余裕のある白いロングTシャツにデニムの短パン。矢野未はボクたちを見て一瞬驚いた表情をしたが、すぐにいやらしくゆがみ、いびつな笑顔に変わる。
「あらあら、こんなところで何をしているのかしら?」
何をしているって云われてもすぐには答えられない。まだここが何処なのかもわからないのだから。すべてを知っているはずの南先輩もダンマリ。その沈黙をどう勘違いしたのか、悪意のある笑みをさらにゆがめて矢野未は続ける。
「南先輩って、本当に好きね~」
何を好きなんだ? とクエスチョンが渦巻いていると、矢野未は勝ち誇った表情で続ける。
「今度は恵造なんだ、へえ」
「あんたに何がわかるっていうのよ。進級できないと言われたらどんな気持ちになるか。私たちにとっては学校がすべてなのよ。学校を無事に卒業することが一番なの。社会がどうとか世間がどうとか関係ない。大学へ行くにも就職するにもまずは卒業しなくてはならない。それを妨害するものがあったら、なんとか乗り越えようと思うじゃない」と、急に南先輩が顔を赤らめながらまくし立てた。

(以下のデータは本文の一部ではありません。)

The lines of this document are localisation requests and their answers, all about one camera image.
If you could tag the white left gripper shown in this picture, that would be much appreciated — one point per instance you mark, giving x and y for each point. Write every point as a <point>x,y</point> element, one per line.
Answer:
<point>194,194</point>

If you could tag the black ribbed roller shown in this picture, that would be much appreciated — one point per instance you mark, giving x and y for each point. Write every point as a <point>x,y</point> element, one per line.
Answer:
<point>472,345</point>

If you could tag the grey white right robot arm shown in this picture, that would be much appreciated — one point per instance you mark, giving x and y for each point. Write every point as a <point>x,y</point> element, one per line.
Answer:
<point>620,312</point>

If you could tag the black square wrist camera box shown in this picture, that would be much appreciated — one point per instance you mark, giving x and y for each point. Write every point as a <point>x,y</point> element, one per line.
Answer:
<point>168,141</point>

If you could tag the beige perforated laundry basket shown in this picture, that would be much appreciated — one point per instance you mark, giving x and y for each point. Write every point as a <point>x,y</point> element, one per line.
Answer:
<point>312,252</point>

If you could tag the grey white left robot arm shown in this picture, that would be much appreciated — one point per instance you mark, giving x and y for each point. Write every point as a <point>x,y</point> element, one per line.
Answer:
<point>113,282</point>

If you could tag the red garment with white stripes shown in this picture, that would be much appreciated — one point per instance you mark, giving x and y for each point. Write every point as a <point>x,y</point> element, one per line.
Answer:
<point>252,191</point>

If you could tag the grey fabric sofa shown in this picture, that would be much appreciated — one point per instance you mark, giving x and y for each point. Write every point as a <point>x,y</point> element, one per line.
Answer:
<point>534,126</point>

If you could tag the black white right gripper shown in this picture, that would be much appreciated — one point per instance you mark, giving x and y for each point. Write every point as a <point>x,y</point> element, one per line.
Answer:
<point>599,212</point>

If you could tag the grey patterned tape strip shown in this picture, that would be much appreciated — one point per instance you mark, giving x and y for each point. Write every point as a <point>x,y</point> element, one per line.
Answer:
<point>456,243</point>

「あはははは。だからって、身体を売っていいわけないでしょ。見たわよ見たわよ。スズメも視力はいいのだから」
それを聞いてボクは理解した。ああ、ふたりは兵児のことを話しているんだ、と。ということは、あの噂は真実で、しかも、南先輩はその被害者のひとりということ。南先輩は、卑劣な罠に掛かったトリだったのだ。
「本当は、兵児が死んでさみしかったんでしょ? だから恵造をこうやって――」
歯を食いしばる音が響いてくる。今にも南先輩は血の涙を流しそうだ。
「ロープは何所かしら?」「ロープ?」とボクが口をはさむと、「しばられていたのよね? 先輩」「うるさい!」
「兵児もそういう気があったのかしら。いや、途中からそういう性癖が芽生えたのかもしれないわね。先生は、自分の首を絞めさせた。だけど先輩は、ついつい力を入れすぎて、窒息死させてしまった。そのままだと痕跡が残るから首を切断して肉体をつぶした。とまあ、私の推理だと、南先輩、あなたが犯人なのよ。もしかしたら事故ではなく、あきらかな殺意でもあったのかしら。あははは」
南先輩は怒りをあらわにして腰を上げ矢野未に襲いかかろうとした。が、ボクはそれを制して、「こんなかわいそうなヤツを殴ることはないよ。ボクにとっては南先輩のほうが数倍、数千倍、かっこいいから。こんなことでキレちゃダメだよ。先輩は頑張ったから。ものすごく我慢したから。だから、怒る必要なんてぜんぜんない」
「かわいそう?」顔を赤くし、ブルブルと身体を震わせる矢野未。
だけどそれをなだめている暇はない。だからボクは、
「ここは矢野未の家なの?」と話題を変えた。